Sunday, September 20, 2009

And now the real running begins

Today my marathon training entered a new phase: the pain.

Last week was the Montreal Marathon and, as part of my marathon training, I ran the half-marathon. I was determined to take it easy and integrate the race into my training regimen, rather than treat it like a normal race. The reason for this reasonableness is that with only five weeks to the Toronto Marathon, I couldn't afford to take 4 days off recovering from a race (which is my normal routine). So I promised myself I wouldn't focus on pace during the race and keep my heart rate in the 155 range. I was aiming for a time of 1:45, which I figured was a good compromise between a decent race pace and a slow-run pace. Of course, when it came time to turn on my Garmin 305 at race time, I realized I had stupidly forgot to charge it. Like it or not, I was running "free," that is, without any toys, just like the pre-humans did on the savannahs of Africa.

So I took it out easy and tried to keep a steady pace. And lo and behold, near the end of the race, I found myself having a fair bit of gas left for a good kick over the last 1.5 kilometres and a furious sprint to the finish. My final time: 1:44:50. I must say I was pretty happy that I managed to judge my pace just right and that I had a good finish, especially considering the fact I had only been training for a month. So while it was my slowest half-marathon result ever, it was in some ways the most satisfying of all.
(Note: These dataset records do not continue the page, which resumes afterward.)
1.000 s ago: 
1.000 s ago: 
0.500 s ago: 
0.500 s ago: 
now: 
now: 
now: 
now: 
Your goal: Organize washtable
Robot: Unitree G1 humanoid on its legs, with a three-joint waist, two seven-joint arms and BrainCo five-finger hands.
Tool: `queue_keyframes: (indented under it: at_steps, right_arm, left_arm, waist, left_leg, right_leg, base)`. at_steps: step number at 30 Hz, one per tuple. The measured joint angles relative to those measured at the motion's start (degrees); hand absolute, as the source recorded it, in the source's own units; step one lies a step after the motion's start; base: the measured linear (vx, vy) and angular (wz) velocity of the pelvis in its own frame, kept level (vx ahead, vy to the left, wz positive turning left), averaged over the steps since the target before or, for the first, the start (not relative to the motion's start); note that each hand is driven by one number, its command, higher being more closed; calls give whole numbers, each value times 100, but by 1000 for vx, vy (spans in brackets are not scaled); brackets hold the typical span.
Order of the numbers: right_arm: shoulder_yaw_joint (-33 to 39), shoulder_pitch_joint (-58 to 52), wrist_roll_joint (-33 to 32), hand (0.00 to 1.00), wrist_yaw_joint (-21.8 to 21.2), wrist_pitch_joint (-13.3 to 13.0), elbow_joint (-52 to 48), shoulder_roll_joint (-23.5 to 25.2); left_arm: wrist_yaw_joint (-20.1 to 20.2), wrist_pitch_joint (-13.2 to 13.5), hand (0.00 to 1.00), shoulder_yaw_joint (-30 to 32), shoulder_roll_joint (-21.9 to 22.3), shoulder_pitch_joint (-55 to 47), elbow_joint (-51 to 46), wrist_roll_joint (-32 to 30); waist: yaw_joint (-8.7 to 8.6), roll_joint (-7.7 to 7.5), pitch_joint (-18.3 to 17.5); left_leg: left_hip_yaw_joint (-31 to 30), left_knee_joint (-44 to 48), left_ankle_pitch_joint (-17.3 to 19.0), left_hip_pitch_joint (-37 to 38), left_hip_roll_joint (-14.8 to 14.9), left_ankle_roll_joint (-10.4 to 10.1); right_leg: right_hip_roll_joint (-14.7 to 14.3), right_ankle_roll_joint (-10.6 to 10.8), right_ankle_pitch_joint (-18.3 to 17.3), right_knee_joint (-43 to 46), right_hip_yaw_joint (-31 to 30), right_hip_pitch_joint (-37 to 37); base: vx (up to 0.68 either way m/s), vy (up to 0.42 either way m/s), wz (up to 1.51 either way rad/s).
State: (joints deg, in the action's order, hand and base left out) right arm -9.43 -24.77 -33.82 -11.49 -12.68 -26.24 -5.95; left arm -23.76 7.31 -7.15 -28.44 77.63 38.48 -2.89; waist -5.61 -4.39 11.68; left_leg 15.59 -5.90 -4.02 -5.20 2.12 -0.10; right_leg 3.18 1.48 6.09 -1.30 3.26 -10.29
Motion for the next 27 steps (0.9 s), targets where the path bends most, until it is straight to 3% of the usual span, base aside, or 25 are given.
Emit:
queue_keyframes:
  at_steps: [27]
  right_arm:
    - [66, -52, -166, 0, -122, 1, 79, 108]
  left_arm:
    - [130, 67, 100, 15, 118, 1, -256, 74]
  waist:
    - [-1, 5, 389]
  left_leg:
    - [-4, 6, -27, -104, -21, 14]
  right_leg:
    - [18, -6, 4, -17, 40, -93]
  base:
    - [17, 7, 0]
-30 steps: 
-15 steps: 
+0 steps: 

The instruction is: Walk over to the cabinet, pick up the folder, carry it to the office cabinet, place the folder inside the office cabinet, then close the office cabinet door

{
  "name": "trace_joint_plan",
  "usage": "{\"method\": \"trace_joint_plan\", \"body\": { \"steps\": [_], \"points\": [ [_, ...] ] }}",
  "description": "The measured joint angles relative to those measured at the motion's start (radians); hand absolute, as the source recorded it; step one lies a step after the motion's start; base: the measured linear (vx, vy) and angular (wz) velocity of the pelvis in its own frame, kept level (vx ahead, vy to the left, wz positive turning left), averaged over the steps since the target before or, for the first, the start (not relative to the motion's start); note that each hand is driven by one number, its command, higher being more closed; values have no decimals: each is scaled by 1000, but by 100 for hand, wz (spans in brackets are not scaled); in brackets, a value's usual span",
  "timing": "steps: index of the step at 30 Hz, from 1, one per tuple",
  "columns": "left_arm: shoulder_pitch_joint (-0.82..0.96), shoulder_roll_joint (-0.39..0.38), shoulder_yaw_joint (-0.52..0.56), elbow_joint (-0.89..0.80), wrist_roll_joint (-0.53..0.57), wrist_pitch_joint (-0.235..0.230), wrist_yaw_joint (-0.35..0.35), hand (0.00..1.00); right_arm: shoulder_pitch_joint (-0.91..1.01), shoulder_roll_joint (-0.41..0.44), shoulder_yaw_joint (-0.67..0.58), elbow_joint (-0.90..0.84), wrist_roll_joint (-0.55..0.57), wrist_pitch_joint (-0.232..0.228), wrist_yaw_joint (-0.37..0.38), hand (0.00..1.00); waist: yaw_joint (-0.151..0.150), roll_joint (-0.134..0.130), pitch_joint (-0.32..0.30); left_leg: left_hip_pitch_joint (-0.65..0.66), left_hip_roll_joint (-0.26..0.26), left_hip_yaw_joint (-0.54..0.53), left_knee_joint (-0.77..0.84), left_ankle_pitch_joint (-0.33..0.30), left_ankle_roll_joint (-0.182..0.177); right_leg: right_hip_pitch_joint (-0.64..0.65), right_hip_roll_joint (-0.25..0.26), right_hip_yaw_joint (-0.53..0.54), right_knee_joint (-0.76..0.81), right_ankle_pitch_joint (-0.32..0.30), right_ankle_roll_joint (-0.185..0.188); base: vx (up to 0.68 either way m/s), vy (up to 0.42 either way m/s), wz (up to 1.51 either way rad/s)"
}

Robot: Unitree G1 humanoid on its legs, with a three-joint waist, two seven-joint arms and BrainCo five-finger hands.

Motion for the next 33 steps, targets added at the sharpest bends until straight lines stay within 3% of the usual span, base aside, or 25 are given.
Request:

But that was last week. This week it was back to the regular training grind with a planned long run today of 26 km. I was nervous before today's long run because I have never run over 25 km before, and no more than 21 this year, so I wasn't sure how my body would react.

The run started pretty well and I felt good up to about 15k. But by 19k I was struggling. I suppose the dinner party we had last night, during which I imbibed my fair share of wine, didn't really help the endurance side of things. But in the end, I managed to complete the distance, and with a respectable slow-run pace of 5'30"/km.  I was very happy to stop but the good news is that my foot, shins and knees all held up well. I really tried to focus on the ChiRunning techniques, and I think that stood me in good stead. But I'd be sugar coating things if I said it wasn't a really hard run.

Next week, the long run will hopefully be 30k, which is getting into the realm of the dreaded "wall." More uncharted territory and cause for nervousness. But I guess that's the whole point of trying to run a marathon, right? At any rate, I think I'll skip the wine with dinner the night before.

1 comment:

hwf said...

Yup, pace is the important thing. Don't overdo the distance, but be prepared for some pain. The marathon I ran in 3:44 began with a 12-minute first mile, as I was caught in the back of the pack for quite some time.

What it meant at the end was that I had something left, especially as there was a hill just before the finish.

Training for that? The highest weekly mileage was two weeks of 70+ miles, but my body broke down at that point and I ended up with a heck of a cold. I recovered just in time for the marathon.